Em Foi apenas um Sonho, os lances cotidianos da vida do casal interpretado por Leonardo DiCaprio e Kate Winslet poderiam dispensar o desenvolvimento (que aqui não será comentado) do final do filme: afinal, as brigas e discussões diárias são bem dramáticas, naquela base em que se “diz tanta coisa que não se quer dizer” seguidas de reconciliações em clima “faz-de-conta-que-nada-aconteceu”. Podemos até pensar em uma espécie de “Quem tem medo de Virginia Woolf ?” fora de campus universitário, em idade mais jovem e mais “classe média”. O mal-estar do aprisionamento adaptativo de vidas conjugais e sociais que não querem caber (e não cabem mais) em modelos idealizados - e por isso fracassam - lembra algo da peça de Edward Albee, filmada por Mike Nichols na mesma década de 1960 em que foi publicado o romance que deu origem a este filme.
Mesmo que tudo comece em uma festa de jovens, provavelmente no finalzinho da década de 1940, quando o casalzinho dança e se encanta um com o outro, já na cena seguinte os encontramos casados há alguns anos e com filhos na faixa de seus 5, 6 anos. A esposa fez uma incursão como atriz em espetáculo teatral, não sendo bem sucedida - o que traz o primeiro desentendimento em alta voltagem a que o espectador tem acesso. Eles residem em uma boa casa afastada do centro da cidade, parecida com tantas de seriados de TV daqueles anos (como a casa de Papai sabe tudo). As cenas domésticas, especialmente na copa, no café da manhã, poderiam pertencer a anúncios de margarinas adotadas e adoradas pelas “famílias felizes” do mundo irreal da propaganda.
Tal como em seu premiado Beleza Americana, o diretor Sam Mendes, agora com roteiro extraído do livro de Richard Yates, faz um retrato cruel da “suburbia” norteamericana com construções em centro de terreno, gramados verdejantes, jardins bem-cuidados – como se este fosse o ápice de um “sonho americano”, no entanto, perpassado por pesadelos de frustrações.
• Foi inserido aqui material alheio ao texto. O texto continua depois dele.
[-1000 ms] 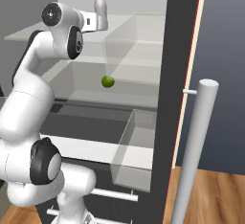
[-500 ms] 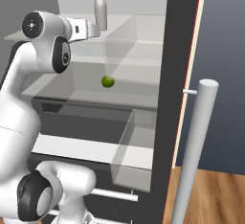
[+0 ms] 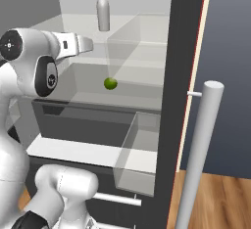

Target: Place the liquor on the top shelf of the fridge to keep it out of children's reach, and place the onion and lime on lower shelves for easy access.

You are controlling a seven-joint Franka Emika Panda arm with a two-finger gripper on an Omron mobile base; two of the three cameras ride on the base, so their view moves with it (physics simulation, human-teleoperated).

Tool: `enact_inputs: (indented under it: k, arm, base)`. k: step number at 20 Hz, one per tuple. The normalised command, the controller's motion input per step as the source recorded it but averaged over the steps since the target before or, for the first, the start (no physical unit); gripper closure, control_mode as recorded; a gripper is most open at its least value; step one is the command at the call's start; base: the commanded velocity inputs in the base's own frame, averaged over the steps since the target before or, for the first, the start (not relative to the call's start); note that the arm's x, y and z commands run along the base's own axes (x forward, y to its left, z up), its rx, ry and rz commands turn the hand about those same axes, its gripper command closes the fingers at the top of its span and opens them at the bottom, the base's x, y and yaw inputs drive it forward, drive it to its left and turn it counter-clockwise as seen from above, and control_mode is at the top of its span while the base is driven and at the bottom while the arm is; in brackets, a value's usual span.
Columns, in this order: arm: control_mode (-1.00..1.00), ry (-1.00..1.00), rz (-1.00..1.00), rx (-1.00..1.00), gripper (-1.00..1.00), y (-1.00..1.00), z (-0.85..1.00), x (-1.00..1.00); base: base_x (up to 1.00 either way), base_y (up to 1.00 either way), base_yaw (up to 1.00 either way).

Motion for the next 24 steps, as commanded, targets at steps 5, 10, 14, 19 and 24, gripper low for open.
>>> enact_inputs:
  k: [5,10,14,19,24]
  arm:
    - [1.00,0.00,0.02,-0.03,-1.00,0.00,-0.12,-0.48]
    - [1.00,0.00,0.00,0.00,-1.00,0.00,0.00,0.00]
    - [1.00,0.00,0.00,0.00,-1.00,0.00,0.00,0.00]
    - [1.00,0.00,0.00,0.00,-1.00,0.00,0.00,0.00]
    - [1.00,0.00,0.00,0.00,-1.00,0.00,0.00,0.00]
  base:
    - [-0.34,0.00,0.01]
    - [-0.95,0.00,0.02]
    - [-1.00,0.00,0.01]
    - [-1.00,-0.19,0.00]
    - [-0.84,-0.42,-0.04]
A personagem ‘April’ (Kate Winslet) tem alguma consciência do mal-estar que aflige a dupla: comenta que eles se consideram “especiais”, mas são iguais a todo mundo. E provavelmente, nas entrelinhas, menosprezam os outros como “não-tão-especiais”. Mas ela não abre mão de tentar ir adiante, pautada por sua auto-imagem superestimada. Depois do fracasso da dona-de-casa como atriz, ela propõe uma reviravolta na vida familiar através de um projeto excêntrico em relação ao conformismo burguês dos vizinhos e amigos: pensam seriamente em trocar sua cidadezinha por Paris! (onde o maridão esteve durante a II Guerra e da qual fala como se fosse o melhor lugar do mundo).
O desafio será resistir a um “choque de realidade” quando ‘Frank’ (Leonardo DiCaprio) receber uma oferta de salário bem mais alto e melhor posição no emprego que detesta. Já o desafio para o diretor Sam Mendes e para o segundo roteiro escrito por Justin Hayte seria o de evitarem a ênfase excessiva em detalhes (nem sempre tão pequenos deles dois) e que explicitam as ambigüidades de April e de Frank, tanto em dupla como as de cada um. Sem conhecer o livro (muito elogiado por escritores famosos), fica a impressão que, tal como está no filme, o personagem ‘John’ - que diz o que quer sem a menor hipocrisia social, o que é “justificado” por estar em tratamento psiquiátrico – serve para não deixar dúvidas na platéia quanto às ambivalências do casal e de suas escolhas. Por outro lado, as atitudes e falas do dupla central já deixam bem claro que tentam negar (sem conseguir) seus conflitos individuais e em relação à família que constituíram. Neste sentido, as intervenções socialmente inadequadas de ‘John’ (Michael Shannon, indicado a prêmios por este papel) deixam a impressão de que roteirista e cineasta não acreditaram tanto assim no retrato do casal transmitido por suas ações pessoais e pelos ásperos diálogos que travam.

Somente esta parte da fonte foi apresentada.